• ABOUT THIS TASK: The records below must be copied out completely and exactly.

(Items from a data source)

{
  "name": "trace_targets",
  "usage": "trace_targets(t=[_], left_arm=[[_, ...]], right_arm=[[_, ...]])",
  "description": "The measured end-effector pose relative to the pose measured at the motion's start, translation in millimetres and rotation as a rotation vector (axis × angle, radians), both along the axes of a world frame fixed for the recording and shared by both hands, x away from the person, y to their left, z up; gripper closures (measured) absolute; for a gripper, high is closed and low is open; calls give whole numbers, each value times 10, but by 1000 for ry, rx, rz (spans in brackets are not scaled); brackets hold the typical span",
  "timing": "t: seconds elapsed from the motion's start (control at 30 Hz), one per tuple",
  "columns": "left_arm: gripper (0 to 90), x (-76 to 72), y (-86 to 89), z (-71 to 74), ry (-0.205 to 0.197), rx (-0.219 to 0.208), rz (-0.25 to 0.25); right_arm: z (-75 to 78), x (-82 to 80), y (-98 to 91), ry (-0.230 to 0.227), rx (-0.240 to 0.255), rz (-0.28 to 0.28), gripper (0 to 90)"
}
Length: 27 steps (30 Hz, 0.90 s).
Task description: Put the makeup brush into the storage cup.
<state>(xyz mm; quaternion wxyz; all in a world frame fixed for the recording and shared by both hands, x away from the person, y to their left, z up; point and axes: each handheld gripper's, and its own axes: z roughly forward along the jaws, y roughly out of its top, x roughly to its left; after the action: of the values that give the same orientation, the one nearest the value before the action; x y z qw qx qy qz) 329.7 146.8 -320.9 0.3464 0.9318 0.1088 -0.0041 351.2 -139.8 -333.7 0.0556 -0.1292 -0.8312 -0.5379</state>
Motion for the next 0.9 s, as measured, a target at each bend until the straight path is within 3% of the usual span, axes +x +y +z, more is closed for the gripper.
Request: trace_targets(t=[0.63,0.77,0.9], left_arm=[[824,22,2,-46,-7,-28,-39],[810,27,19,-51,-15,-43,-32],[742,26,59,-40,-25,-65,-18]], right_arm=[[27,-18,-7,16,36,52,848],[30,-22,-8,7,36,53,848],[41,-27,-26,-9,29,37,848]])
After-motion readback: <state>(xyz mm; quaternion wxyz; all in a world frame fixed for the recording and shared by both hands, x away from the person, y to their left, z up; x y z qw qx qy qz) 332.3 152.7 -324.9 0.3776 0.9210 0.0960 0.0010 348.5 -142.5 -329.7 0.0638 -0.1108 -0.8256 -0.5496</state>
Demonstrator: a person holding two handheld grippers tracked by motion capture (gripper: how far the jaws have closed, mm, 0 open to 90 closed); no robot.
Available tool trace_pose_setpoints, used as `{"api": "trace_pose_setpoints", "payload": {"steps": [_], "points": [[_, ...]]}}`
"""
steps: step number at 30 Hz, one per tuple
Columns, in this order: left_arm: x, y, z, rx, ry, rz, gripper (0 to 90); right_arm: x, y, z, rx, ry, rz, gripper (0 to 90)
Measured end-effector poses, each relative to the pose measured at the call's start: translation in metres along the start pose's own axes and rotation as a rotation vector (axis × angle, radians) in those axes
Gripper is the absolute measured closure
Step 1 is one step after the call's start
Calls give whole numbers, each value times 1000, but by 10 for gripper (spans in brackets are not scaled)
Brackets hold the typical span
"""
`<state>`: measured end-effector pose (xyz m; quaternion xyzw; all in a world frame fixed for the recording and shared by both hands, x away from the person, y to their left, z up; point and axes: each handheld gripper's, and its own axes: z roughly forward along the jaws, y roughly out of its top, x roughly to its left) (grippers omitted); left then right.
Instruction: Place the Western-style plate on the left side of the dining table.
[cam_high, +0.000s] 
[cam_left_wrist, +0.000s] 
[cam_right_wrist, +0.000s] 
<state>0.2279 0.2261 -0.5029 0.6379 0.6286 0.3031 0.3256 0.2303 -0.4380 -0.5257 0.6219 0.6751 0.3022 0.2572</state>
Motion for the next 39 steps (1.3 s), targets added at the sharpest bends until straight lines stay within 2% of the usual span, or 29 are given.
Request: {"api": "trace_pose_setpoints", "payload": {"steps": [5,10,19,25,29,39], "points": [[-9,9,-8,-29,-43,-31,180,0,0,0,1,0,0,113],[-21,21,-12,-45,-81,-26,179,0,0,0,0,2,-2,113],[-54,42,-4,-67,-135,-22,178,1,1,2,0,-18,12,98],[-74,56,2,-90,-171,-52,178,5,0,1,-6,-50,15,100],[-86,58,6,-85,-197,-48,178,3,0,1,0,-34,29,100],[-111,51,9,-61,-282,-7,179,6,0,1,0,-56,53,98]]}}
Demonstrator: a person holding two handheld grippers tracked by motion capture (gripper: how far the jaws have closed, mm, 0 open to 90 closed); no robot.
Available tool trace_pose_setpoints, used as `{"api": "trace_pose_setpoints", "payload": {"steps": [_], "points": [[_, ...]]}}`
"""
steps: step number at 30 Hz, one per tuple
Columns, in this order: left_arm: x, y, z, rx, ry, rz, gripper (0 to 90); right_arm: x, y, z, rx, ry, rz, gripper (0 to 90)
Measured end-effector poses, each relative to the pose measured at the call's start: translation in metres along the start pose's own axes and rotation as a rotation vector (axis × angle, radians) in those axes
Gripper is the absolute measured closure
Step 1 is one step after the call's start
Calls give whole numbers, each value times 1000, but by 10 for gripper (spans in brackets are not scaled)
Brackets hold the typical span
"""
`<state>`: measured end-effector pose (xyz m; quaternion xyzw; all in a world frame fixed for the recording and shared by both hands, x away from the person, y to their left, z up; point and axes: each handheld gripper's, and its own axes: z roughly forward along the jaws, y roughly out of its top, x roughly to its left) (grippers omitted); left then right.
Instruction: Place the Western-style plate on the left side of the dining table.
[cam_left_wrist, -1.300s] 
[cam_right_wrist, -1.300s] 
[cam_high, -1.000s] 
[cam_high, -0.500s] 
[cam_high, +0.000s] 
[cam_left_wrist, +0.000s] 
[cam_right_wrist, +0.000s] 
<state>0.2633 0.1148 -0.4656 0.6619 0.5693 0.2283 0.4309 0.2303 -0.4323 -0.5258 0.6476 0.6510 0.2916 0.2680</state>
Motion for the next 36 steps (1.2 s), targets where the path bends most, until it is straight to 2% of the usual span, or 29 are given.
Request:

• SOLUTION TO THIS PROBLEM:
{
  "name": "trace_targets",
  "usage": "trace_targets(t=[_], left_arm=[[_, ...]], right_arm=[[_, ...]])",
  "description": "The measured end-effector pose relative to the pose measured at the motion's start, translation in millimetres and rotation as a rotation vector (axis × angle, radians), both along the axes of a world frame fixed for the recording and shared by both hands, x away from the person, y to their left, z up; gripper closures (measured) absolute; for a gripper, high is closed and low is open; calls give whole numbers, each value times 10, but by 1000 for ry, rx, rz (spans in brackets are not scaled); brackets hold the typical span",
  "timing": "t: seconds elapsed from the motion's start (control at 30 Hz), one per tuple",
  "columns": "left_arm: gripper (0 to 90), x (-76 to 72), y (-86 to 89), z (-71 to 74), ry (-0.205 to 0.197), rx (-0.219 to 0.208), rz (-0.25 to 0.25); right_arm: z (-75 to 78), x (-82 to 80), y (-98 to 91), ry (-0.230 to 0.227), rx (-0.240 to 0.255), rz (-0.28 to 0.28), gripper (0 to 90)"
}
Length: 27 steps (30 Hz, 0.90 s).
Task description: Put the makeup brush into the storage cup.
<state>(xyz mm; quaternion wxyz; all in a world frame fixed for the recording and shared by both hands, x away from the person, y to their left, z up; point and axes: each handheld gripper's, and its own axes: z roughly forward along the jaws, y roughly out of its top, x roughly to its left; after the action: of the values that give the same orientation, the one nearest the value before the action; x y z qw qx qy qz) 329.7 146.8 -320.9 0.3464 0.9318 0.1088 -0.0041 351.2 -139.8 -333.7 0.0556 -0.1292 -0.8312 -0.5379</state>
Motion for the next 0.9 s, as measured, a target at each bend until the straight path is within 3% of the usual span, axes +x +y +z, more is closed for the gripper.
Request: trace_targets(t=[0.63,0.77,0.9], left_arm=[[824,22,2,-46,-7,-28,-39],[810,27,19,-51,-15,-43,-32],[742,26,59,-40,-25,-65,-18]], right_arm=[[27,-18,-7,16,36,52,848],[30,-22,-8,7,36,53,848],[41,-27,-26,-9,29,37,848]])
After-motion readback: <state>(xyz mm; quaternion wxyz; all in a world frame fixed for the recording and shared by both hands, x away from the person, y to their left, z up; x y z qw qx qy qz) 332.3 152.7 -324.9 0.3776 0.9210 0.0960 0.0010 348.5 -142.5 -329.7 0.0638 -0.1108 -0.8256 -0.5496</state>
Demonstrator: a person holding two handheld grippers tracked by motion capture (gripper: how far the jaws have closed, mm, 0 open to 90 closed); no robot.
Available tool trace_pose_setpoints, used as `{"api": "trace_pose_setpoints", "payload": {"steps": [_], "points": [[_, ...]]}}`
"""
steps: step number at 30 Hz, one per tuple
Columns, in this order: left_arm: x, y, z, rx, ry, rz, gripper (0 to 90); right_arm: x, y, z, rx, ry, rz, gripper (0 to 90)
Measured end-effector poses, each relative to the pose measured at the call's start: translation in metres along the start pose's own axes and rotation as a rotation vector (axis × angle, radians) in those axes
Gripper is the absolute measured closure
Step 1 is one step after the call's start
Calls give whole numbers, each value times 1000, but by 10 for gripper (spans in brackets are not scaled)
Brackets hold the typical span
"""
`<state>`: measured end-effector pose (xyz m; quaternion xyzw; all in a world frame fixed for the recording and shared by both hands, x away from the person, y to their left, z up; point and axes: each handheld gripper's, and its own axes: z roughly forward along the jaws, y roughly out of its top, x roughly to its left) (grippers omitted); left then right.
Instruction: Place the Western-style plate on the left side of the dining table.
[cam_high, +0.000s] 
[cam_left_wrist, +0.000s] 
[cam_right_wrist, +0.000s] 
<state>0.2279 0.2261 -0.5029 0.6379 0.6286 0.3031 0.3256 0.2303 -0.4380 -0.5257 0.6219 0.6751 0.3022 0.2572</state>
Motion for the next 39 steps (1.3 s), targets added at the sharpest bends until straight lines stay within 2% of the usual span, or 29 are given.
Request: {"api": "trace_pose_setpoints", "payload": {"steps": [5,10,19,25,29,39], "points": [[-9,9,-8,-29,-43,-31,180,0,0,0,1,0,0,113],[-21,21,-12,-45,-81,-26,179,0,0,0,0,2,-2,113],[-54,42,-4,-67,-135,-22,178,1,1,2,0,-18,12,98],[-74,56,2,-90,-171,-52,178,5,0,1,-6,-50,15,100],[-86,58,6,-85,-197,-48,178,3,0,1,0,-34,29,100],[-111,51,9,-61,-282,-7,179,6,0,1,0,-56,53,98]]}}
Demonstrator: a person holding two handheld grippers tracked by motion capture (gripper: how far the jaws have closed, mm, 0 open to 90 closed); no robot.
Available tool trace_pose_setpoints, used as `{"api": "trace_pose_setpoints", "payload": {"steps": [_], "points": [[_, ...]]}}`
"""
steps: step number at 30 Hz, one per tuple
Columns, in this order: left_arm: x, y, z, rx, ry, rz, gripper (0 to 90); right_arm: x, y, z, rx, ry, rz, gripper (0 to 90)
Measured end-effector poses, each relative to the pose measured at the call's start: translation in metres along the start pose's own axes and rotation as a rotation vector (axis × angle, radians) in those axes
Gripper is the absolute measured closure
Step 1 is one step after the call's start
Calls give whole numbers, each value times 1000, but by 10 for gripper (spans in brackets are not scaled)
Brackets hold the typical span
"""
`<state>`: measured end-effector pose (xyz m; quaternion xyzw; all in a world frame fixed for the recording and shared by both hands, x away from the person, y to their left, z up; point and axes: each handheld gripper's, and its own axes: z roughly forward along the jaws, y roughly out of its top, x roughly to its left) (grippers omitted); left then right.
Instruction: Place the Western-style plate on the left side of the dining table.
[cam_left_wrist, -1.300s] 
[cam_right_wrist, -1.300s] 
[cam_high, -1.000s] 
[cam_high, -0.500s] 
[cam_high, +0.000s] 
[cam_left_wrist, +0.000s] 
[cam_right_wrist, +0.000s] 
<state>0.2633 0.1148 -0.4656 0.6619 0.5693 0.2283 0.4309 0.2303 -0.4323 -0.5258 0.6476 0.6510 0.2916 0.2680</state>
Motion for the next 36 steps (1.2 s), targets where the path bends most, until it is straight to 2% of the usual span, or 29 are given.
Request:

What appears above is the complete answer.